July 12th, 2011
Мышь стенки мочевого пузыря инъекции полезный подход к orthotopically исследования стволовых клеток мочевого пузыря и рака биологии. Это деликатный метод микрохирургические могут быть освоены с тщательной технике и практике.
Общая цель этой процедуры заключается во введении клеток в определенные участки стенки мочевого пузыря. Это достигается путем предварительного разреза брюшной полости, чтобы обнажить мочевой пузырь. Следующим этапом процедуры является введение скоса иглы внутрь.
Заключительным этапом процедуры является нажатие на поршень шприца для введения интересующих клеток в стенку мочевого пузыря. Успешная имплантация клеток характеризуется хорошо локализованным пузырьком, который не пропускает жидкость и остается стабильным по размеру. Основное преимущество этого метода по сравнению с существующими методами, такими как трансуретральная инокуляция клеток мышей, заключается в том, что он позволяет определить, куда клетки будут имплантироваться в мочевом пузыре.
Визуальная демонстрация мышц Ли имеет решающее значение, так как укол в укол трудно освоить. Знание правильного угла и положения введения иглы в мочевой пузырь имеет важное значение для успеха техники. Выберите возраст, пол и штамм мышей в зависимости от потребностей эксперимента здесь.
Мышей в возрасте от 8 до 12 недель сначала очищают поверхность хирургического стола водой с мылом. Далее протрите поверхность хирургического стола боковыми салфетками или антисептическими салфетками. Хирургические инструменты должны быть стерилизованы в автоклаве перед операцией.

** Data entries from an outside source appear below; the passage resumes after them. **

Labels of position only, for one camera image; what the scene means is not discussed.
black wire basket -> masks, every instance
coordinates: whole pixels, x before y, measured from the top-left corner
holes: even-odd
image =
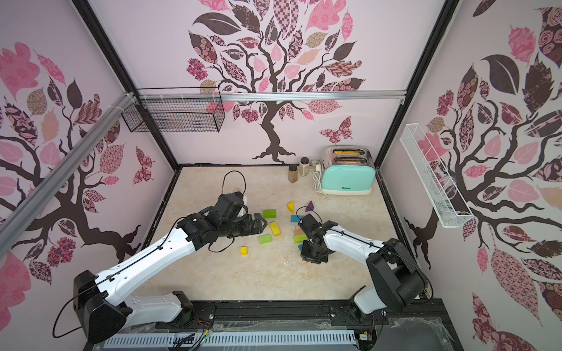
[[[193,98],[193,95],[189,98],[172,96],[142,97],[138,103],[148,112],[140,112],[136,104],[126,108],[121,116],[129,130],[149,131],[143,117],[152,117],[160,131],[220,131],[225,117],[220,93],[201,98]]]

black cable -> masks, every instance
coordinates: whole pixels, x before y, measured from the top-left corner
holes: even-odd
[[[86,290],[82,291],[81,293],[78,293],[78,294],[74,295],[70,300],[68,300],[68,301],[62,306],[61,310],[58,312],[57,318],[55,319],[55,323],[53,324],[53,332],[52,332],[53,338],[55,338],[55,339],[62,338],[63,336],[68,335],[68,334],[72,333],[73,331],[76,331],[76,330],[82,328],[81,326],[79,326],[78,328],[72,329],[71,331],[68,331],[68,332],[66,332],[66,333],[64,333],[64,334],[62,334],[62,335],[55,335],[55,328],[57,327],[58,319],[61,317],[62,311],[65,309],[65,307],[66,307],[69,303],[71,303],[71,302],[72,302],[75,298],[77,298],[78,296],[84,294],[86,291],[89,291],[90,289],[95,288],[96,286],[98,286],[99,284],[103,283],[104,281],[109,280],[109,279],[113,278],[114,276],[116,276],[117,274],[123,272],[124,270],[126,270],[126,269],[129,268],[130,266],[132,266],[132,265],[134,265],[135,263],[139,262],[141,259],[144,259],[144,258],[147,257],[148,255],[150,255],[151,253],[153,253],[154,251],[160,250],[160,249],[162,248],[162,246],[164,245],[164,243],[166,242],[166,240],[168,239],[168,236],[170,236],[170,233],[171,233],[172,230],[174,229],[175,225],[176,225],[180,220],[182,220],[182,219],[184,219],[184,218],[185,218],[185,217],[179,217],[179,218],[174,222],[174,225],[173,225],[172,228],[170,228],[170,230],[168,231],[168,234],[166,235],[166,238],[164,239],[164,241],[163,241],[160,245],[158,245],[154,250],[150,251],[149,253],[147,253],[147,254],[144,255],[143,257],[139,258],[139,259],[136,260],[135,262],[131,263],[130,265],[128,265],[128,266],[126,266],[126,267],[123,267],[123,268],[122,268],[121,270],[119,270],[118,272],[113,273],[112,275],[108,275],[105,279],[103,279],[103,280],[100,281],[99,283],[96,283],[95,285],[90,286],[90,287],[87,288]]]
[[[222,188],[220,189],[220,193],[221,193],[221,194],[224,194],[224,181],[226,180],[226,176],[228,176],[228,175],[231,174],[232,172],[240,173],[240,175],[242,176],[242,179],[244,180],[244,191],[242,192],[242,195],[244,195],[244,193],[246,192],[246,178],[244,177],[244,174],[242,174],[242,172],[240,172],[240,171],[230,171],[230,172],[228,172],[228,173],[226,173],[226,174],[224,175],[224,178],[223,178],[223,186],[222,186]]]

butterfly decal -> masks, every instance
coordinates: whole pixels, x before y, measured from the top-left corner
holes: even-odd
[[[341,137],[344,139],[351,138],[351,116],[344,119],[343,122],[339,125],[338,130],[333,129],[324,129],[320,130],[320,134],[325,136],[326,138],[330,138],[330,142],[337,145],[341,141]]]
[[[137,171],[135,174],[135,178],[133,179],[133,184],[140,183],[141,181],[149,181],[152,178],[152,173],[150,172],[149,168],[152,167],[154,163],[150,157],[145,156],[144,152],[137,147],[137,158],[139,159],[140,163],[140,170]]]

green block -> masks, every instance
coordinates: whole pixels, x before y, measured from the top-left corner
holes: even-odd
[[[271,234],[262,235],[259,238],[260,245],[271,243]]]
[[[277,210],[276,209],[265,209],[264,210],[264,218],[277,218]]]
[[[293,236],[293,242],[295,244],[300,244],[301,242],[305,241],[306,239],[307,239],[306,234]]]

power cord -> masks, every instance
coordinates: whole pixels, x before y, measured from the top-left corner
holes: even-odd
[[[149,253],[147,253],[147,254],[144,255],[143,257],[139,258],[139,259],[136,260],[135,262],[131,263],[130,265],[128,265],[128,266],[126,266],[126,267],[123,267],[123,268],[120,269],[118,272],[113,273],[113,274],[111,274],[111,275],[108,275],[105,279],[103,279],[103,280],[100,281],[99,283],[96,283],[95,285],[90,286],[90,287],[87,288],[86,290],[82,291],[81,293],[78,293],[78,294],[74,295],[70,300],[68,300],[68,301],[62,306],[61,310],[58,312],[57,318],[55,319],[55,323],[53,324],[53,332],[52,332],[53,338],[55,338],[55,339],[62,338],[63,336],[68,335],[68,334],[72,333],[73,331],[76,331],[76,330],[82,328],[81,326],[79,326],[78,328],[74,328],[74,329],[72,329],[71,331],[68,331],[68,332],[66,332],[66,333],[64,333],[64,334],[62,334],[62,335],[55,335],[55,328],[57,327],[58,319],[61,317],[62,311],[65,309],[65,307],[66,307],[69,303],[71,303],[71,302],[72,302],[75,298],[77,298],[78,296],[84,294],[86,291],[89,291],[90,289],[95,288],[96,286],[98,286],[99,284],[103,283],[104,281],[109,280],[109,279],[113,278],[114,276],[118,275],[119,273],[123,272],[124,270],[126,270],[126,269],[129,268],[130,266],[132,266],[132,265],[134,265],[135,263],[139,262],[141,259],[144,259],[144,258],[147,257],[148,255],[150,255],[151,253],[153,253],[154,251],[162,249],[162,246],[163,246],[164,243],[167,241],[168,236],[170,236],[170,233],[171,233],[172,230],[175,228],[176,224],[177,224],[180,220],[182,220],[182,219],[184,219],[184,218],[185,218],[185,217],[179,217],[179,218],[174,222],[174,225],[173,225],[172,228],[170,228],[170,230],[168,231],[168,234],[166,235],[166,238],[164,239],[164,241],[162,241],[162,243],[161,243],[160,245],[158,245],[157,247],[155,247],[154,250],[150,251]]]

Протрите инструменты 70% этанолом непосредственно перед использованием и повторно простерилизуйте с помощью стерилизатора с горячими шариками между отдельными операциями. Очистите шприц Hamilton объемом 100 микролитров, прикрепленный к игле 30 калибра, путем повторной аспирации абсолютного спирта, а затем стерилизованного фосфатно-солевого буфера. Положите животное под наркозом в положение лежа на спине на теплую подушку, чтобы поддерживать нормальную температуру тела.
Поддерживайте достаточный уровень анестезии, помещая морду животного в насадку, содержащую испаренный изофтор. Далее удалите волосы с кожи живота с помощью машинки для стрижки. Используйте одноразовую стерильную хирургическую простыню, чтобы закрыть анальное отверстие, чтобы предотвратить загрязнение фекалий во время операции.
Наложите вторую хирургическую простыню на нижнюю часть живота и откройте хирургическое окно. Стерилизуют операционное место с помощью повторных аппликаций бетадина и спирта с помощью препарирующего микроскопа для увеличения. Сделайте ножницами нижний срединный разрез живота.
Слегка надавливайте на живот, чтобы обнажить мочевой пузырь. Так как мочевой пузырь обычно находится частично или полностью при полном надавливании, то преимущественное отталкивание других органов и позволит мочевому пузырю выйти из разреза. Если мочевой пузырь полон, слегка надавите вниз на купол, чтобы частично декомпрессировать его.
Наполните стерильный шприц Гамильтона 50 микролитрами раствора образца. Введите кончик иглы фаской вверх в стенку мочевого пузыря и введите раствор для пробы. Успешная закачка характеризуется хорошо локализованным пузырьком, который не пропускает жидкость и сохраняет стабильный размер.
После инъекции закройте разрез раневыми зажимами. Дайте мастеру восстановиться на грелке One master. Эту технику можно выполнить за 10-15 минут, если она выполнена правильно.
Успех может быть подтвержден с помощью гистологического анализа мочевого пузыря в последовательных временных точках после инъекции.
View the full transcript and gain access to thousands of scientific videos
Эта статья рассматривает микрохирургическую методику введения клеток в стенку мочевого пузыря мыши, что облегчает изучение стволовых клеток мочевого пузыря и биологии рака. Этот метод позволяет точно локализовать введение клеток, что является значительным преимуществом перед традиционными методиками.
Mouse bladder wall injection enables precise orthotopic modeling of bladder biology, supporting mechanistic studies in stem cell, smooth muscle, and cancer research. This technique enhances predictive confidence in disease-relevant systems by allowing targeted cell delivery and localized tissue interrogation. Its reproducibility and anatomical specificity position it as a critical tool for early discovery and preclinical model development in urologic disease pipelines.
This microsurgical injection method integrates into the discovery-to-preclinical continuum by enabling hypothesis-driven in vivo studies and supporting lead identification in bladder disease research.